QCAA wants you to predict whether two aqueous solutions will give a precipitate when mixed (using a memorised set of solubility rules), and represent the reaction in three forms: molecular (formula equation), complete ionic equation and net ionic equation. Spectator-ion identification is the test of understanding what is actually happening.

The answer

When two aqueous solutions are mixed, the cations and anions are free to swap partners. A precipitation reaction occurs if one of the possible new combinations is insoluble; that combination crashes out as a solid. The remaining ions stay in solution as spectator ions. Solubility rules are an empirical lookup table that tells you which ionic combinations are soluble.

QCAA solubility rules (memorise this set)
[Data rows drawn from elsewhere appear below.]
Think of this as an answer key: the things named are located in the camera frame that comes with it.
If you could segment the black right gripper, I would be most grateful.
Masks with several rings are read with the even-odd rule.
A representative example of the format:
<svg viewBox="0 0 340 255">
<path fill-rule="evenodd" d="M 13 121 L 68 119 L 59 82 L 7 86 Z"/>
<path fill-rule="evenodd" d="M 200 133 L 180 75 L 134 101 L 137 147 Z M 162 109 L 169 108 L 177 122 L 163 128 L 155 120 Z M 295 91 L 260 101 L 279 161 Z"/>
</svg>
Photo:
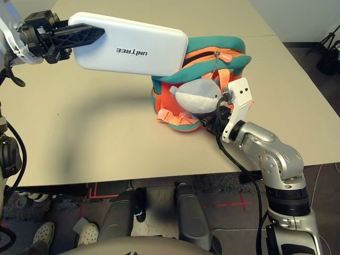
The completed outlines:
<svg viewBox="0 0 340 255">
<path fill-rule="evenodd" d="M 226 106 L 221 106 L 219 114 L 214 111 L 203 119 L 203 126 L 212 135 L 221 135 L 228 124 L 232 110 Z"/>
</svg>

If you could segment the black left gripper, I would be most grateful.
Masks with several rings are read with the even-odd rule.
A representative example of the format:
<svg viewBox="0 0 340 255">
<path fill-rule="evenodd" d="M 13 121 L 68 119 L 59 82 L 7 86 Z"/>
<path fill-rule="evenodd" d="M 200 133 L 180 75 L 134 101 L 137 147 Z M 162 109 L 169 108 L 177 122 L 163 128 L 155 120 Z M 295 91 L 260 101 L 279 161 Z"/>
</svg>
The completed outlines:
<svg viewBox="0 0 340 255">
<path fill-rule="evenodd" d="M 68 25 L 50 10 L 30 14 L 20 27 L 20 39 L 31 53 L 49 64 L 68 60 L 71 48 L 94 43 L 105 29 L 84 23 Z"/>
</svg>
Class	Soluble	Important exceptions
Group 1 cations (Li+, Na+, K+, ...)	All soluble	None
Ammonium NH_4+	All soluble	None
Nitrates NO_3-	All soluble	None
Acetates CH_3COO- (ethanoates)	All soluble	Ag+ (slightly soluble)
Chlorides Cl-, bromides Br-, iodides I-	Most soluble	Ag+, Pb^2+, Hg2^2+ insoluble
Sulfates SO_4^2-	Most soluble	Ba^2+, Pb^2+, Sr^2+ insoluble; Ca^2+, Ag+ slightly soluble
Sulfides S^2-	Most insoluble	Group 1, group 2 (except Be) and NH_4+ soluble
Carbonates CO_3^2-, phosphates PO_4^3-	Most insoluble	Group 1 and NH_4+ soluble
Hydroxides OH-	Most insoluble	Group 1 and NH_4+ soluble; group 2 increasingly soluble down the group (Ca(OH)_2 slightly soluble, Ba(OH)_2 soluble)

Rules of thumb:

Anything sodium, potassium, ammonium or nitrate is soluble. Always.
Most halides are soluble; remember "silver, lead, mercury(I)" for the insoluble cases.
Sulfates are mostly soluble; remember "barium, lead, calcium (slightly), strontium" for the insoluble ones.
Carbonates, phosphates, sulfides and hydroxides are mostly insoluble; remember "group 1 and ammonium" as the soluble exception class.
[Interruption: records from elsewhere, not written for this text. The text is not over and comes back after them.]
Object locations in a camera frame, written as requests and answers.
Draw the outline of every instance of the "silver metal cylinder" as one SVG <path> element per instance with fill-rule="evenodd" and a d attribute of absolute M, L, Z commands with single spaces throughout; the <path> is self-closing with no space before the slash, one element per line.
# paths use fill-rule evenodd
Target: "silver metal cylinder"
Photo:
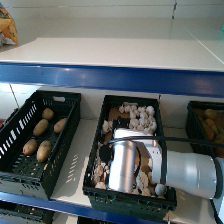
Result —
<path fill-rule="evenodd" d="M 117 142 L 113 146 L 114 159 L 110 167 L 109 188 L 131 193 L 133 189 L 136 144 Z"/>
<path fill-rule="evenodd" d="M 215 164 L 210 156 L 167 151 L 167 186 L 213 198 L 216 182 Z"/>

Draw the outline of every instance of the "crate handle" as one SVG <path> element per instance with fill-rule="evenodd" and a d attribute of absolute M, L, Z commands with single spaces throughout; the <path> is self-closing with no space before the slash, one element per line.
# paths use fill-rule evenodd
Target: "crate handle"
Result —
<path fill-rule="evenodd" d="M 53 96 L 53 100 L 54 101 L 59 101 L 59 102 L 65 102 L 65 98 L 64 97 Z"/>

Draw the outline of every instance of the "blue shelf edge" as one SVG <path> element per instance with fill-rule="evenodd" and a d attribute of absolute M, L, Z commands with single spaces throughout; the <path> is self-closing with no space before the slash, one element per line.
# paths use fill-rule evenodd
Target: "blue shelf edge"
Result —
<path fill-rule="evenodd" d="M 115 213 L 103 212 L 99 210 L 92 209 L 91 207 L 85 207 L 75 204 L 69 204 L 64 202 L 59 202 L 55 200 L 43 200 L 38 198 L 32 198 L 23 195 L 15 195 L 0 192 L 0 200 L 28 205 L 32 207 L 38 207 L 42 209 L 47 209 L 55 212 L 62 212 L 76 216 L 82 216 L 107 222 L 114 222 L 114 223 L 135 223 L 135 224 L 165 224 L 167 222 L 156 222 L 151 220 L 139 219 L 136 217 L 125 216 Z"/>
<path fill-rule="evenodd" d="M 217 71 L 2 62 L 0 82 L 224 97 L 224 72 Z"/>

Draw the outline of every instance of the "crate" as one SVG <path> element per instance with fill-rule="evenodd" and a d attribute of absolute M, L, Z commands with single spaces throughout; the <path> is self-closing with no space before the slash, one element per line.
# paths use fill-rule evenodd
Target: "crate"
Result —
<path fill-rule="evenodd" d="M 187 108 L 188 108 L 188 117 L 187 117 L 187 123 L 186 123 L 187 136 L 189 138 L 193 138 L 193 139 L 207 140 L 205 133 L 203 131 L 203 128 L 202 128 L 193 108 L 194 109 L 202 109 L 202 110 L 206 110 L 206 109 L 224 110 L 224 104 L 223 103 L 191 101 L 188 104 Z M 196 144 L 191 144 L 191 147 L 193 149 L 193 152 L 195 152 L 195 153 L 209 155 L 212 158 L 216 157 L 212 147 L 196 145 Z"/>
<path fill-rule="evenodd" d="M 77 224 L 116 224 L 116 223 L 100 221 L 100 220 L 95 220 L 95 219 L 90 219 L 90 218 L 84 218 L 84 217 L 79 216 Z"/>
<path fill-rule="evenodd" d="M 26 100 L 0 130 L 0 191 L 49 199 L 80 120 L 80 100 L 80 94 L 51 91 L 36 91 Z M 34 137 L 33 129 L 47 107 L 54 111 L 54 118 L 43 135 Z M 62 131 L 55 134 L 54 124 L 65 117 Z M 44 140 L 51 142 L 51 153 L 45 162 L 38 162 L 36 153 L 22 153 L 31 137 L 38 146 Z"/>
<path fill-rule="evenodd" d="M 167 193 L 165 195 L 166 199 L 160 199 L 91 187 L 91 174 L 94 169 L 93 166 L 96 158 L 98 141 L 100 139 L 101 127 L 104 120 L 107 120 L 110 109 L 121 106 L 123 102 L 138 103 L 138 106 L 153 106 L 155 109 L 154 117 L 157 122 L 156 134 L 157 136 L 164 135 L 160 118 L 159 105 L 156 99 L 105 96 L 94 142 L 89 156 L 89 162 L 84 176 L 83 192 L 89 197 L 91 205 L 94 209 L 134 216 L 138 218 L 162 221 L 163 217 L 169 210 L 174 210 L 176 208 L 177 202 L 174 188 L 167 187 Z M 159 144 L 163 150 L 167 150 L 164 141 L 160 141 Z"/>
<path fill-rule="evenodd" d="M 0 217 L 21 224 L 51 224 L 54 212 L 0 201 Z"/>

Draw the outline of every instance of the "plastic bag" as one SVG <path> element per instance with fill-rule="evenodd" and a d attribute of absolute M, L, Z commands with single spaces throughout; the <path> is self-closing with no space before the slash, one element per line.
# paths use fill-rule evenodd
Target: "plastic bag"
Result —
<path fill-rule="evenodd" d="M 17 41 L 15 22 L 0 3 L 0 47 L 3 44 L 17 44 Z"/>
QCAA data booklets sometimes include a solubility table; verify which version applies to your cohort. The rules above are the most common 2026 set.

Predicting whether a precipitate forms

Procedure:

Identify the cations and anions in each starting solution.
List the two possible new ionic combinations (the "swap partners" products).
Look up each product in the solubility rules.
If at least one product is insoluble, a precipitate forms. If both new products are soluble, no reaction.

Example: BaCl_2(aq) + Na_2SO_4(aq).

Cations: Ba^2+, Na+. Anions: Cl-, SO_4^2-.

Possible products: BaSO_4 (insoluble per rules) and NaCl (soluble).

Precipitate: BaSO_4(s), white.

Writing the three equation forms

Once you know a precipitate forms, you can write the reaction in three equivalent ways. Each makes different information explicit.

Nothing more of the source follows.